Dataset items
====

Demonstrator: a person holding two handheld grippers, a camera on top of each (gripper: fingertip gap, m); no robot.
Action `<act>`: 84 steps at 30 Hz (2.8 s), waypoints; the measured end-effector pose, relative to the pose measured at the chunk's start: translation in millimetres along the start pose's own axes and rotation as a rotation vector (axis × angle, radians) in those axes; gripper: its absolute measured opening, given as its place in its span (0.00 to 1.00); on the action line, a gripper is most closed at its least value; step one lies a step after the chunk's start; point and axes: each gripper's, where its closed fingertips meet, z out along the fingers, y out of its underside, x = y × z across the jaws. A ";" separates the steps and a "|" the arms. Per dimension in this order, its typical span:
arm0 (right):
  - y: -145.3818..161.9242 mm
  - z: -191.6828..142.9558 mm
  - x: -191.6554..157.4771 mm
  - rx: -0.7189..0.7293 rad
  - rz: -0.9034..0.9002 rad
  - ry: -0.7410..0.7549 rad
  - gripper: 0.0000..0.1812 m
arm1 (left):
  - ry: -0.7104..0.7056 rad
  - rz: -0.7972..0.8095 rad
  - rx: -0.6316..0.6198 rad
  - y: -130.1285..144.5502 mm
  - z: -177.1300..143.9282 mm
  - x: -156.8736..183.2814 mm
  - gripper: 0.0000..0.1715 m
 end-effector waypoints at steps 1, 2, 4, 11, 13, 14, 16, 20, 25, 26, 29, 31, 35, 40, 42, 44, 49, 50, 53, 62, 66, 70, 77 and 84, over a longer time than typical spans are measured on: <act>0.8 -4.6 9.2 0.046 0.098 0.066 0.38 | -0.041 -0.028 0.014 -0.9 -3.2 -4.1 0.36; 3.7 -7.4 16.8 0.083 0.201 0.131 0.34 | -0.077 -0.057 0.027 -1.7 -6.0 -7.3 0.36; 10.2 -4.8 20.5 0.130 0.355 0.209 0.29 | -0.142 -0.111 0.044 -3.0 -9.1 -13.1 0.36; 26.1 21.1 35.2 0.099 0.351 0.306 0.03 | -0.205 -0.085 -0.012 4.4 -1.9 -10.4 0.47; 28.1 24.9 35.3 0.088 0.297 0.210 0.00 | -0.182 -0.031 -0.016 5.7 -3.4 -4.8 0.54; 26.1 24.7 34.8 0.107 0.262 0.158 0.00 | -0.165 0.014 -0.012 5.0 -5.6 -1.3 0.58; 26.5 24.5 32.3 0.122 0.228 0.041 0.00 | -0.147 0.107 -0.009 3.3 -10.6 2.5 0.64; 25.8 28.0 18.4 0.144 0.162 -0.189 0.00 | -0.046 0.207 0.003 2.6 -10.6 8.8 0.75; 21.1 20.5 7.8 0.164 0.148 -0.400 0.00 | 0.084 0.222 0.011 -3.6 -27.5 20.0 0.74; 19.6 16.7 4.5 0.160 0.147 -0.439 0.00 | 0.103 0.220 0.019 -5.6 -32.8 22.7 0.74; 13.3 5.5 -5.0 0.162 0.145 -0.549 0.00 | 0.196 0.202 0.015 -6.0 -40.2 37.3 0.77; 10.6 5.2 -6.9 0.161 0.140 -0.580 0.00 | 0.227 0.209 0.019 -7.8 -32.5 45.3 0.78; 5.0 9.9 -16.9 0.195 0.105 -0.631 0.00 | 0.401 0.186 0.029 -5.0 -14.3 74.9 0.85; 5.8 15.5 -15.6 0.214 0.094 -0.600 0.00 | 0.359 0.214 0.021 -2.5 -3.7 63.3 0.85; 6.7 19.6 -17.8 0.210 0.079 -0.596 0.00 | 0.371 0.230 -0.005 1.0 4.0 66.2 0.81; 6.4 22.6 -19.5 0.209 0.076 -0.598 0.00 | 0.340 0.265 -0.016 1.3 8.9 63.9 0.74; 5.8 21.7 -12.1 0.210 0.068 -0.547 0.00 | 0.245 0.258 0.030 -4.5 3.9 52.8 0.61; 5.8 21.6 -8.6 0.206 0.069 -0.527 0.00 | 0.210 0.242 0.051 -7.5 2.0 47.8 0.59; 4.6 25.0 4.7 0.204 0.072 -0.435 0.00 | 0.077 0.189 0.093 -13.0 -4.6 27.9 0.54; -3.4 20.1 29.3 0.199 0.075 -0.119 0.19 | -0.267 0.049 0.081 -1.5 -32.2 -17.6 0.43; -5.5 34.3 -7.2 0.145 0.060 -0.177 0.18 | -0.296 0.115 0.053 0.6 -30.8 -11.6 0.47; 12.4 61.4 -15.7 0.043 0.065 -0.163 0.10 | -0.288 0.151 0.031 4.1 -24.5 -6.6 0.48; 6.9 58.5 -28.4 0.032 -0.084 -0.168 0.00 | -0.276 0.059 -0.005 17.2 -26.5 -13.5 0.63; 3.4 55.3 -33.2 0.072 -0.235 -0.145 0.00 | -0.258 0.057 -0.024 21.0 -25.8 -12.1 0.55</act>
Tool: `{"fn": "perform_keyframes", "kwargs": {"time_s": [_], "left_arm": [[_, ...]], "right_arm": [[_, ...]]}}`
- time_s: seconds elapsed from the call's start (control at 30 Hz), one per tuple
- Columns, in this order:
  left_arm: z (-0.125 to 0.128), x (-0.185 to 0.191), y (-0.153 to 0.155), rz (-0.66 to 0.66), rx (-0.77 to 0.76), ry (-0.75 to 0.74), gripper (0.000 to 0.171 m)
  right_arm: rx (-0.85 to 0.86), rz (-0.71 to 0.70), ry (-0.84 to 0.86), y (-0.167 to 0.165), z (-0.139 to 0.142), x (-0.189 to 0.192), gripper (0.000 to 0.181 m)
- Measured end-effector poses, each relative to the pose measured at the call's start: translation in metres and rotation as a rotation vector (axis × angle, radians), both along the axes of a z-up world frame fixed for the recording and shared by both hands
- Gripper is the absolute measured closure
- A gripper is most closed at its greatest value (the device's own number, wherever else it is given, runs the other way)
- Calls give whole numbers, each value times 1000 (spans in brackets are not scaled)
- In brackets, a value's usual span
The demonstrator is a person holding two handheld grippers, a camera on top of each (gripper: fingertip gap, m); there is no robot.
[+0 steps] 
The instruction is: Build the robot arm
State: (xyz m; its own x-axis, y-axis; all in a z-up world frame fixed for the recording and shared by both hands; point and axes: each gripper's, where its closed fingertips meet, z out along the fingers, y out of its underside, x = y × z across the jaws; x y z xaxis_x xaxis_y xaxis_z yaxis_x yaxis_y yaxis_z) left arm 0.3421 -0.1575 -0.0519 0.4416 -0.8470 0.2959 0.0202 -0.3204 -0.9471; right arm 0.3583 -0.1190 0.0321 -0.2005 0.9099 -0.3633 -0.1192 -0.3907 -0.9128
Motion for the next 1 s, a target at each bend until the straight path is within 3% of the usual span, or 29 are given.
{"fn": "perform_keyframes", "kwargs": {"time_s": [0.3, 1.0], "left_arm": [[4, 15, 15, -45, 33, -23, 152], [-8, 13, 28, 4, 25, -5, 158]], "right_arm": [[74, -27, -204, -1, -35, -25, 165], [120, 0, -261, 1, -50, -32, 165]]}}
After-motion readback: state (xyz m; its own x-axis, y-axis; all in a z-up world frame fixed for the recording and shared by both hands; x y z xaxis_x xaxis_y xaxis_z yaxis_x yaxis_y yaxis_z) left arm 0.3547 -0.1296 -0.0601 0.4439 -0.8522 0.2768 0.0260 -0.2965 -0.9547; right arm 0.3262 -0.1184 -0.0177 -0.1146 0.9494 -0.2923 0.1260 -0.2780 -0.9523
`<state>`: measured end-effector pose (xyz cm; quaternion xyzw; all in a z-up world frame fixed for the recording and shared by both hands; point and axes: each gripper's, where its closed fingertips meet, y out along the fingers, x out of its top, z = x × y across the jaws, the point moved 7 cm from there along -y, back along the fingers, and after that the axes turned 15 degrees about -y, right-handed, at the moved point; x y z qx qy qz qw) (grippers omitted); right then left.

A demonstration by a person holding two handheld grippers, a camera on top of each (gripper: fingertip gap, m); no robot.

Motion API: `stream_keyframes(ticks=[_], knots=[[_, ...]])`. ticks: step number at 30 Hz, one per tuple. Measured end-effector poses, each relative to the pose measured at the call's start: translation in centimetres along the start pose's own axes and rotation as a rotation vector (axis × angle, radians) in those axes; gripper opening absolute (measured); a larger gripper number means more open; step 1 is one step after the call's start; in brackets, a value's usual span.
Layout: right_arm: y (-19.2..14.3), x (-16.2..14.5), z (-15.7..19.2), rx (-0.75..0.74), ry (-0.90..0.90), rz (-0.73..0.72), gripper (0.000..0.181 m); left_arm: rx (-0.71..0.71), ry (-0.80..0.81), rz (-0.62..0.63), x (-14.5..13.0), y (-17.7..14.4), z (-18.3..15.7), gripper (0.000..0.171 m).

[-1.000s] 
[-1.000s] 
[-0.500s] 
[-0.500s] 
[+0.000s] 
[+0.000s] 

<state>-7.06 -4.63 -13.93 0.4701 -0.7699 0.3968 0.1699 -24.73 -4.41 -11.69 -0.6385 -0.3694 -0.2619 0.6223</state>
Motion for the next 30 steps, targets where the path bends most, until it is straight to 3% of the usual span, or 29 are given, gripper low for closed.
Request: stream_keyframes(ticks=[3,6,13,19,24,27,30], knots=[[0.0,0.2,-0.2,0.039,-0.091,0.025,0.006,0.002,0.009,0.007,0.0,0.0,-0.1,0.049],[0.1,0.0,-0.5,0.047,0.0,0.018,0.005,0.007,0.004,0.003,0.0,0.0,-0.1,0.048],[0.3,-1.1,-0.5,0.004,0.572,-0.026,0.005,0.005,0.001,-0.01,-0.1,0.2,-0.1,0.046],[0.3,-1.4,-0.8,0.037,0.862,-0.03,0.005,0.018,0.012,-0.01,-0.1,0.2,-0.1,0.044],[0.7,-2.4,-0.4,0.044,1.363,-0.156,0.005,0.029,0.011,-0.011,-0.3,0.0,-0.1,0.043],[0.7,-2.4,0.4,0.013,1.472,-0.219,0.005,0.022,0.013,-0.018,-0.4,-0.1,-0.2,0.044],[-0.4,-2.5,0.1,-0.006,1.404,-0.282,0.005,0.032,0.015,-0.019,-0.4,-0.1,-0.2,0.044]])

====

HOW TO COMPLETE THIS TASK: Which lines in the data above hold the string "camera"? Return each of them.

EXPECTED ANSWER:
Demonstrator: a person holding two handheld grippers, a camera on top of each (gripper: fingertip gap, m); no robot.
The demonstrator is a person holding two handheld grippers, a camera on top of each (gripper: fingertip gap, m); there is no robot.
A demonstration by a person holding two handheld grippers, a camera on top of each (gripper: fingertip gap, m); no robot.

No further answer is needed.